Another benefit is that on-line materials meet multidisciplinary teaching needs because the information is indexed according to categories, such as diagnostic tests, pain management, or nutrition with specific information sheets listed in each category. The on-line database also makes it easier for each discipline to create an educational plan. "They can organize their teaching points because the information is all there by category," says Pyle.
Staff education essential
The one challenge in using technology is that it changes practice patterns, warns Pyle. That’s why staff training on how to use the on-line database when it was first implemented was intensive. First, the patient education department sent specific directions to all nurse managers and administrative directors to share with staff.
The instructions included some hands-on tasks so staff could practice accessing materials. For example, they would be asked to find the pain management category and then be directed to look for and print a specific information sheet. 7"It was interactive so they would actually go through the directions on how to load the icon, access the information, and print it. Following that effort, we began conducting inservices for each of the areas," says Pyle.

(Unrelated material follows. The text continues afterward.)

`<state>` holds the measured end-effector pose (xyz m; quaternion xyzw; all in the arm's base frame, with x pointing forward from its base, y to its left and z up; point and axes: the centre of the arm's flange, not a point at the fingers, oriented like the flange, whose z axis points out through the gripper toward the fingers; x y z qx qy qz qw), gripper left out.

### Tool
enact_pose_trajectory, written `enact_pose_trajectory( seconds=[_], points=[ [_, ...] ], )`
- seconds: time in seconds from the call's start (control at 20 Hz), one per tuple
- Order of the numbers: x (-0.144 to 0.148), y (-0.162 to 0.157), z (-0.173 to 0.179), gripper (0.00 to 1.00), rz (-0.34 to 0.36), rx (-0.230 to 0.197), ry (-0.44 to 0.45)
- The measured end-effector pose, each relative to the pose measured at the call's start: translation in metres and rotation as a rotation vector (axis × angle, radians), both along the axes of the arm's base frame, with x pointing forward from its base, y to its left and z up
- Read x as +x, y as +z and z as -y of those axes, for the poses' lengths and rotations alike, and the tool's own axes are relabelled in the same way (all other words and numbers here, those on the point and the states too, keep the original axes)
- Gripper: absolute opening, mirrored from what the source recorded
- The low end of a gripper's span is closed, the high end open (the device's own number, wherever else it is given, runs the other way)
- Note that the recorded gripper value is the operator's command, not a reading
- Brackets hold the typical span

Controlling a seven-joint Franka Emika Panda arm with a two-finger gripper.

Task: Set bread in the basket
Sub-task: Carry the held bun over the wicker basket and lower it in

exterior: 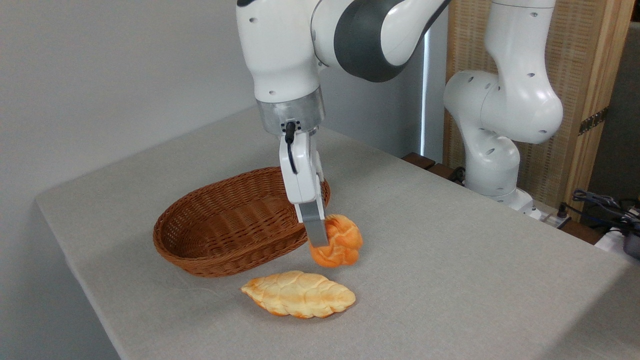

Although time-intensive, the inservice was vital. An instructor from the patient education department sat down at the computer on a unit with five or six people at a time demonstrating the process of accessing and printing patient education materials. Each person at the inservice then went through the process hands-on.
In addition to inservices, Pyle looked for and found advocates for the new practice throughout the medical center. She selected professionals who saw patient education as an important part of their practice. She also solicited advocates from the multidisciplinary patient education committee.
An on-line tracking mechanism shows how many people access the database, what particular topics are accessed, and whether materials are printed. "We have seen a linear increase over the past year in not only accessing the database, but also printing the materials," says Pyle.